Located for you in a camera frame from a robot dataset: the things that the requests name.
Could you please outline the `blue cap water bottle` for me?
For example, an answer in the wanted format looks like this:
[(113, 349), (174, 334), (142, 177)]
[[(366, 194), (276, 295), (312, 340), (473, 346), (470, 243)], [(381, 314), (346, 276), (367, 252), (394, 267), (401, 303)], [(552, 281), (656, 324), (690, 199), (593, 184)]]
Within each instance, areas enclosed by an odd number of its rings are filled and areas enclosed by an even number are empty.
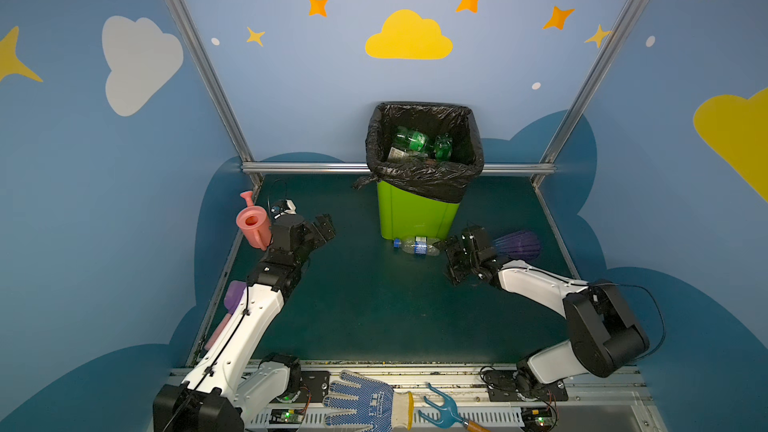
[(395, 238), (393, 247), (396, 250), (417, 256), (439, 256), (441, 250), (439, 239), (426, 236), (414, 236), (409, 238)]

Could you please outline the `green sprite bottle yellow cap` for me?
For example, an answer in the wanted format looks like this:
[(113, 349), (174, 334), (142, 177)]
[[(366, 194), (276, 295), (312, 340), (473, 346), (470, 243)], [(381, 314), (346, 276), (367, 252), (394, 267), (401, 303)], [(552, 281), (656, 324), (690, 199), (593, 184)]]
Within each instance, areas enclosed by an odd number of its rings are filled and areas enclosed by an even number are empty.
[(393, 146), (405, 152), (426, 152), (431, 139), (417, 130), (398, 126), (393, 139)]

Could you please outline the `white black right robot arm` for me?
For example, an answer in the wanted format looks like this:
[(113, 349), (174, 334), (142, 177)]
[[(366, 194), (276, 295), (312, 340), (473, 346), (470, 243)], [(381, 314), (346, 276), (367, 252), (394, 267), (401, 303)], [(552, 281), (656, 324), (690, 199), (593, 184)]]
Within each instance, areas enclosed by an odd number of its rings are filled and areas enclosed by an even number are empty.
[(532, 232), (493, 239), (484, 228), (470, 226), (437, 242), (435, 248), (446, 254), (452, 283), (475, 275), (565, 319), (567, 340), (518, 363), (515, 380), (520, 392), (576, 375), (606, 378), (650, 352), (650, 340), (620, 286), (607, 280), (569, 278), (532, 265), (541, 253), (540, 241)]

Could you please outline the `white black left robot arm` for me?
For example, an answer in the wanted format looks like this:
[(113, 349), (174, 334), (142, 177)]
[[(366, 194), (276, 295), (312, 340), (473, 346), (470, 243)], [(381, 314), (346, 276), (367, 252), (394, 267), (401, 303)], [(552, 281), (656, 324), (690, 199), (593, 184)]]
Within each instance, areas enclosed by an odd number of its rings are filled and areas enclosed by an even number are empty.
[(155, 431), (244, 431), (272, 400), (298, 391), (301, 371), (294, 356), (272, 353), (248, 379), (242, 375), (310, 254), (336, 231), (328, 214), (313, 222), (283, 214), (271, 231), (271, 244), (249, 274), (234, 317), (182, 382), (163, 386), (155, 397)]

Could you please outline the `green plastic bin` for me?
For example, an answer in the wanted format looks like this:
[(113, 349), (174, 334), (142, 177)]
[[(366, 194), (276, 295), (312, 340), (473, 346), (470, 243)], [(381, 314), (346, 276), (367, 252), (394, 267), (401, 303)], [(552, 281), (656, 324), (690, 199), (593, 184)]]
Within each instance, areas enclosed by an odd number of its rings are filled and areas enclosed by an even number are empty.
[(386, 240), (445, 239), (459, 210), (458, 203), (428, 199), (387, 182), (377, 184), (377, 197), (380, 232)]

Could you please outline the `pink plastic watering can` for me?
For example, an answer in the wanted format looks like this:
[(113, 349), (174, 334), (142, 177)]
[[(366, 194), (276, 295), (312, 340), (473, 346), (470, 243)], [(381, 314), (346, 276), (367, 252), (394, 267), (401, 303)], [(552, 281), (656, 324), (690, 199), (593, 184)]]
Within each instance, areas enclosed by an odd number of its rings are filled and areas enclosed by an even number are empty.
[(269, 214), (254, 203), (252, 191), (242, 192), (240, 197), (246, 206), (237, 214), (236, 225), (253, 248), (266, 251), (272, 240)]

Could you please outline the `purple blue glass vase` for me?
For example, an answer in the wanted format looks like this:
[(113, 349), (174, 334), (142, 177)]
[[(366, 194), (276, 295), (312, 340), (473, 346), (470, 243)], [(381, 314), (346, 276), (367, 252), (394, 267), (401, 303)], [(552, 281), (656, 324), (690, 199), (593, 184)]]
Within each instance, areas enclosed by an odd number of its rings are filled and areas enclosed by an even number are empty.
[(542, 250), (538, 236), (528, 230), (519, 230), (492, 240), (494, 248), (512, 260), (536, 259)]

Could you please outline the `purple pink toy shovel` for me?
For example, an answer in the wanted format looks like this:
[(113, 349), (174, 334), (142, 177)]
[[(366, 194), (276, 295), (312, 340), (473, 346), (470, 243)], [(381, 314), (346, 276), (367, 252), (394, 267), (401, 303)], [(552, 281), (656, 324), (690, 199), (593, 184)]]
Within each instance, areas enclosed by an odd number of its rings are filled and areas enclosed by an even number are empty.
[(224, 318), (220, 321), (219, 325), (216, 327), (215, 331), (213, 332), (212, 336), (209, 338), (207, 343), (204, 346), (205, 351), (209, 351), (218, 337), (221, 335), (223, 330), (225, 329), (227, 323), (232, 318), (233, 314), (235, 313), (240, 300), (244, 294), (244, 292), (247, 289), (247, 284), (243, 281), (232, 281), (225, 293), (223, 304), (226, 308), (226, 315)]

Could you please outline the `teal garden hand rake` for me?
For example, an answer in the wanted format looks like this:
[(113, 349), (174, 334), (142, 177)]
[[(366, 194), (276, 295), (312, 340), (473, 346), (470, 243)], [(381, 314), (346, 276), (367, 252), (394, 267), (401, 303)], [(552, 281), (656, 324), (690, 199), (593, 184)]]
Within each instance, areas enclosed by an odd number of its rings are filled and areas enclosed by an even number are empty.
[(458, 406), (455, 400), (448, 394), (442, 392), (438, 388), (434, 387), (431, 383), (426, 383), (427, 389), (437, 395), (439, 395), (443, 402), (438, 405), (431, 401), (426, 395), (422, 397), (423, 401), (432, 409), (438, 412), (438, 418), (432, 418), (425, 414), (422, 410), (417, 411), (417, 415), (423, 420), (440, 429), (449, 429), (455, 424), (460, 424), (466, 431), (469, 432), (489, 432), (489, 430), (477, 422), (466, 419), (459, 414)]

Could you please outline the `right green circuit board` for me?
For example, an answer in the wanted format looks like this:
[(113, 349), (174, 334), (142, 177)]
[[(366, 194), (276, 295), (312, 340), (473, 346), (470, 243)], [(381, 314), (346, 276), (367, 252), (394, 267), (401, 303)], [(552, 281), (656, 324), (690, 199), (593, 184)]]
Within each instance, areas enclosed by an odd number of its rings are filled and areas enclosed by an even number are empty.
[(557, 423), (554, 413), (544, 408), (523, 408), (521, 418), (526, 432), (548, 432)]

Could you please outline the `green circuit board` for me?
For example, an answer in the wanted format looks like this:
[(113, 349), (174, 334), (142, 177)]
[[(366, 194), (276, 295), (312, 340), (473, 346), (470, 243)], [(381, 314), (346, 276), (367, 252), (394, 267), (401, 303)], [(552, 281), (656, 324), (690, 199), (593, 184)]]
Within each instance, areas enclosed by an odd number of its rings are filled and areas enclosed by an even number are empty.
[(544, 408), (523, 408), (521, 418), (526, 432), (548, 432), (557, 423), (554, 413)]
[(272, 409), (268, 424), (270, 426), (298, 427), (304, 421), (304, 413), (298, 409)]

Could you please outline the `left green circuit board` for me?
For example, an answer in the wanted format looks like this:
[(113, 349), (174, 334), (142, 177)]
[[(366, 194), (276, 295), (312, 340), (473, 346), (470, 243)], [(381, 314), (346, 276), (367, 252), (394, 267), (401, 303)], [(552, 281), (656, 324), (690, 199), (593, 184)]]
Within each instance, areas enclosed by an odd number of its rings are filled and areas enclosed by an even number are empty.
[(304, 421), (304, 413), (298, 409), (272, 409), (268, 424), (270, 426), (298, 427)]

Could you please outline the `blue white knitted glove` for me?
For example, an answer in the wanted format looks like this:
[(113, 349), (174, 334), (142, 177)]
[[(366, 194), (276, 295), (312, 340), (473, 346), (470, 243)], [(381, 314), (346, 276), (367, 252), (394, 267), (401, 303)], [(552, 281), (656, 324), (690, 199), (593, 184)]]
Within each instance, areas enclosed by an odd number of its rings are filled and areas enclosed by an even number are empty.
[(349, 370), (330, 383), (323, 405), (328, 409), (324, 418), (328, 428), (389, 432), (413, 426), (411, 392), (396, 392), (388, 383)]

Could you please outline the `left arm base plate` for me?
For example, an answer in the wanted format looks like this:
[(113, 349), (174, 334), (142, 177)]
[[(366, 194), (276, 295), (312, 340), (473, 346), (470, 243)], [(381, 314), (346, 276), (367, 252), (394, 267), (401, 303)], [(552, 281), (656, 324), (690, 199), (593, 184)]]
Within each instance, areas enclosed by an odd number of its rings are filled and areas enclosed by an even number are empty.
[(293, 374), (289, 378), (288, 388), (275, 401), (286, 404), (298, 404), (321, 401), (328, 393), (331, 374), (328, 371), (302, 371), (301, 377)]

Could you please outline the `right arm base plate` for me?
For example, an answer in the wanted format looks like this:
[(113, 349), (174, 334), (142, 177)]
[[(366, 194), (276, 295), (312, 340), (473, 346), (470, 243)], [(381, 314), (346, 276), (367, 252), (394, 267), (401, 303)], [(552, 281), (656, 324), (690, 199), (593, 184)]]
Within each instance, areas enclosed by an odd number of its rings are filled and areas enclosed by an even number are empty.
[(542, 384), (526, 371), (485, 366), (480, 369), (479, 378), (485, 384), (492, 402), (568, 400), (562, 380)]

Exercise objective ::
Find the word "board" in the listing and copy each line that contains it.

Task response ::
Could you please outline the `right green circuit board` for me?
Could you please outline the `green circuit board` for me?
Could you please outline the `left green circuit board` for me?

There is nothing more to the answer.